Wherever "kindly" shows up in the records below, copy the whole line.

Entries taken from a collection
**********

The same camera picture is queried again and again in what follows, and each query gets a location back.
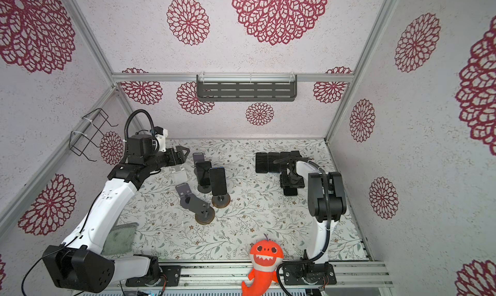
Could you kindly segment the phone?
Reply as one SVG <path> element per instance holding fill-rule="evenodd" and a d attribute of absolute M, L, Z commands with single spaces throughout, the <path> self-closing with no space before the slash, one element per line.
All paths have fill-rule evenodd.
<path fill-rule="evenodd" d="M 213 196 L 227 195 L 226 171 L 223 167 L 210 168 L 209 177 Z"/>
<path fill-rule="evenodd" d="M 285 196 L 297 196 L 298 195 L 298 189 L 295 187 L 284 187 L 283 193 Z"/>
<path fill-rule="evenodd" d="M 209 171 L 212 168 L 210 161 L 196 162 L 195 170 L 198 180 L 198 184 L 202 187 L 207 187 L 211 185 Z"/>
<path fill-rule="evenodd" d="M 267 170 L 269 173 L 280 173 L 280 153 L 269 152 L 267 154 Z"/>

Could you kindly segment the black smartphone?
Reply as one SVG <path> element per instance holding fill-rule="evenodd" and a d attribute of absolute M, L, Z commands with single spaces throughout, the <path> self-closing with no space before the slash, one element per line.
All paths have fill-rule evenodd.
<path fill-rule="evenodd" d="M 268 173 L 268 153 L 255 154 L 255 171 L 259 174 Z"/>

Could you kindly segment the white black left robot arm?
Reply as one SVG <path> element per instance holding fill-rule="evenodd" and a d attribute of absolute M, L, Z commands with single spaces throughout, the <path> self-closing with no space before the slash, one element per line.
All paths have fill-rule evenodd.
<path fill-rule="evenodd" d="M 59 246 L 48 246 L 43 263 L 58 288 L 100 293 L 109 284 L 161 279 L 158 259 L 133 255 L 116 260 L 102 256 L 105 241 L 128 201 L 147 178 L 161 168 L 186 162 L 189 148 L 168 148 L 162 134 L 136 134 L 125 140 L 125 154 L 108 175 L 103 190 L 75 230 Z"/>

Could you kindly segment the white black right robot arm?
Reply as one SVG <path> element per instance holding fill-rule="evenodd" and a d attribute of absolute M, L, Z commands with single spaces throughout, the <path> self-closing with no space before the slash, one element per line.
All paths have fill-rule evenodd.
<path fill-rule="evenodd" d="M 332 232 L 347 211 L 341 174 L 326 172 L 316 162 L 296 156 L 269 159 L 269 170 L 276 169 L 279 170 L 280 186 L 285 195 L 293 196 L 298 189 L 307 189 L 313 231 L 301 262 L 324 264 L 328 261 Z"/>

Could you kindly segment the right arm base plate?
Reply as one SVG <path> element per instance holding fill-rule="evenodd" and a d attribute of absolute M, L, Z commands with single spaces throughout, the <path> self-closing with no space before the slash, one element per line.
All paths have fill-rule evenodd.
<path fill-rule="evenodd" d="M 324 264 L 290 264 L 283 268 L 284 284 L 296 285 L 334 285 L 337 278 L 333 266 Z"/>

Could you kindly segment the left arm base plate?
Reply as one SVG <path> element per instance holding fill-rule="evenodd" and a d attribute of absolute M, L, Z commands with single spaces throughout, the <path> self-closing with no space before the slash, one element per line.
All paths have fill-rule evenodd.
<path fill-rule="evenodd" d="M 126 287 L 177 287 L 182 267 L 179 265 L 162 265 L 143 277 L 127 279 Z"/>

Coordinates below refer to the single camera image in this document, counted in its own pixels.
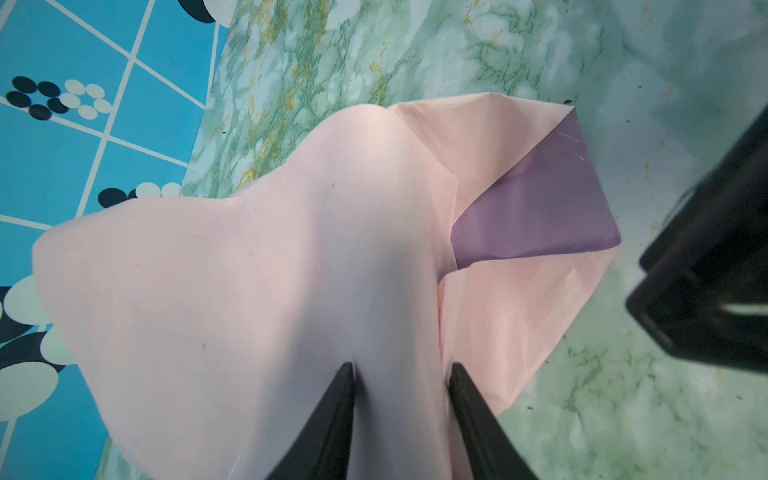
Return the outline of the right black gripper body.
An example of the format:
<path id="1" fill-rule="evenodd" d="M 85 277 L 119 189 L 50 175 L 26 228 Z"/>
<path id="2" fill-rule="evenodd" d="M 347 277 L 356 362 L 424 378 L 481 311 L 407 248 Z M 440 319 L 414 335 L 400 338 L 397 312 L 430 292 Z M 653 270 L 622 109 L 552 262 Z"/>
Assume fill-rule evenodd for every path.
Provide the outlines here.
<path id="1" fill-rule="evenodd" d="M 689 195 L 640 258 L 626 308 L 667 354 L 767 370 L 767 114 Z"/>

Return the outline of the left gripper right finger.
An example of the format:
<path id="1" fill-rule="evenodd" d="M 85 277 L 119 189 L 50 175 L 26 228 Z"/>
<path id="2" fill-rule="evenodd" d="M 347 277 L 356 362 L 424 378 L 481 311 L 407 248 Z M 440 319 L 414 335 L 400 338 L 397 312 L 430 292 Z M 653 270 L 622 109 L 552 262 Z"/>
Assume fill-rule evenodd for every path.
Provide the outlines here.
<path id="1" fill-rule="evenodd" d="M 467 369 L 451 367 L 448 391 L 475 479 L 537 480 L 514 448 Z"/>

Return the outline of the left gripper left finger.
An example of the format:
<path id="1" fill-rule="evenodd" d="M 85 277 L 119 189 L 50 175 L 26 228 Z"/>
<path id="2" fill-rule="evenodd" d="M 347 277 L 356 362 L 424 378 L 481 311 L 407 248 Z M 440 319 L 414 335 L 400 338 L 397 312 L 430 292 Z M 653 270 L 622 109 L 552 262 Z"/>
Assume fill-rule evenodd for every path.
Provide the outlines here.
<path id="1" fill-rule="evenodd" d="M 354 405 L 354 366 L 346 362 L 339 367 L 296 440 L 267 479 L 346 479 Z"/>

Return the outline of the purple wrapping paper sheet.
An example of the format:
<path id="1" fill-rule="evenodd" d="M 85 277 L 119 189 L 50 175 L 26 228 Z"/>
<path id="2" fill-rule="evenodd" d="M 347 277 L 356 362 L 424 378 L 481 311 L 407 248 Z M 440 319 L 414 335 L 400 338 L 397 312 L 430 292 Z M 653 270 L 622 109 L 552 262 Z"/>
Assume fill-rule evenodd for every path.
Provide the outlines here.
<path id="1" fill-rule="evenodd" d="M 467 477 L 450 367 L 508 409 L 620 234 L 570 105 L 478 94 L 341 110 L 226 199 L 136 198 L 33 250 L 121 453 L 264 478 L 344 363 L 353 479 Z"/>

**********

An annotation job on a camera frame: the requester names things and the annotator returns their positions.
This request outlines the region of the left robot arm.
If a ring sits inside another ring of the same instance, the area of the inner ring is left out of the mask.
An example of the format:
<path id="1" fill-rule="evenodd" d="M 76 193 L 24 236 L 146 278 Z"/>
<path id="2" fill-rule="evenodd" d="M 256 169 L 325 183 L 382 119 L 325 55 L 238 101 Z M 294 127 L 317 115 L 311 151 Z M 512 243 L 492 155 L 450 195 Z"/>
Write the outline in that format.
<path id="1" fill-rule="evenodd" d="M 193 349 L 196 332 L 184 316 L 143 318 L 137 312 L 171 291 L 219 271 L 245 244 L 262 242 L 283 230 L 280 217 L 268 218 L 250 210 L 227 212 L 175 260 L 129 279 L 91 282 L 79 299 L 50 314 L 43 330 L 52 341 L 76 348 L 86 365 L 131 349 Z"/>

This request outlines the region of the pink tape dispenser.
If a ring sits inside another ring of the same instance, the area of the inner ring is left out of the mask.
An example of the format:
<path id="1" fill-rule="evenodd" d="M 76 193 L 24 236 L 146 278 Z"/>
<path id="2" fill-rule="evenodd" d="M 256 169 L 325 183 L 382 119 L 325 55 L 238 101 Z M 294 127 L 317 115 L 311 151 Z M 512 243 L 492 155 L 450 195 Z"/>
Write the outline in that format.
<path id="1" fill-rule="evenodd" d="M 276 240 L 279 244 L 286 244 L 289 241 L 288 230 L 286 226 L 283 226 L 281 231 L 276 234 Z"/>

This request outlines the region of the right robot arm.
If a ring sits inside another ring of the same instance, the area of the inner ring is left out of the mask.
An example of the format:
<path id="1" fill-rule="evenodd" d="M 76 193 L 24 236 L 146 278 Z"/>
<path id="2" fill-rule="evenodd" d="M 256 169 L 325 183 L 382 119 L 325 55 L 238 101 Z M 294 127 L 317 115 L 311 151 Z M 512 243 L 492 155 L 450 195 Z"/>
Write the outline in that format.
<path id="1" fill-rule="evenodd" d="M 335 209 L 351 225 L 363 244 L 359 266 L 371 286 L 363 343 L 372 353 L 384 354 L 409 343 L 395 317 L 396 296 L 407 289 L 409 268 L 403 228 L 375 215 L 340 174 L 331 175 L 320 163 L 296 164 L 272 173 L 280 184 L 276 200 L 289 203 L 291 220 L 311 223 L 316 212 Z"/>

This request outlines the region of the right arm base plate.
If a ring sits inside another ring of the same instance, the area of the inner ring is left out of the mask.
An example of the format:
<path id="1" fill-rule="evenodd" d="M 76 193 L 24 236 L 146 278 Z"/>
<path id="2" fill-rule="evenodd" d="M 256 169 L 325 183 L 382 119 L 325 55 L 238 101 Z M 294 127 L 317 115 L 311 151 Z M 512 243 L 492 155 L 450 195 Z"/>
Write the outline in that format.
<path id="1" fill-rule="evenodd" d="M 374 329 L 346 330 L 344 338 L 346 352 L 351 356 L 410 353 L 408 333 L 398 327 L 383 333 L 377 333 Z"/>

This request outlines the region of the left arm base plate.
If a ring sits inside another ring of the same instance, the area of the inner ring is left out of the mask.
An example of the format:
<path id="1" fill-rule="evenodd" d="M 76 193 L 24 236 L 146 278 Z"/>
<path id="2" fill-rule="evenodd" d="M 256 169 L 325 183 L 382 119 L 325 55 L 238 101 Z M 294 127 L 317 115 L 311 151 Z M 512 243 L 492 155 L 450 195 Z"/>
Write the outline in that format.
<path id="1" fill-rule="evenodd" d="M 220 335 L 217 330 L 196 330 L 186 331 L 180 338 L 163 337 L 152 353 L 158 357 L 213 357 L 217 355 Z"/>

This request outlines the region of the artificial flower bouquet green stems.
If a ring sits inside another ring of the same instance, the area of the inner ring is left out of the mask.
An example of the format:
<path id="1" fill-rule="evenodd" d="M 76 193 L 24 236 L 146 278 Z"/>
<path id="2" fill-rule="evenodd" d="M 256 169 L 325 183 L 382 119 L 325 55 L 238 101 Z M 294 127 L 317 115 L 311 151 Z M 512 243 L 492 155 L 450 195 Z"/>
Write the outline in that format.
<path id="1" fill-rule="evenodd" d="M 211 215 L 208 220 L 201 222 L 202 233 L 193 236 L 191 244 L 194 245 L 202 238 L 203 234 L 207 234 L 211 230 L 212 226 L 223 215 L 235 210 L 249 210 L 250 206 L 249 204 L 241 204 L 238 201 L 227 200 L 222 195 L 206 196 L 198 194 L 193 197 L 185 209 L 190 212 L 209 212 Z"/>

**********

* Exercise result:
Could you kindly segment the phone?
Could you kindly segment the black smartphone?
Could you kindly segment the white black left robot arm?
Could you kindly segment the white black right robot arm?
Could you kindly segment the right arm base plate?
Could you kindly segment the left arm base plate?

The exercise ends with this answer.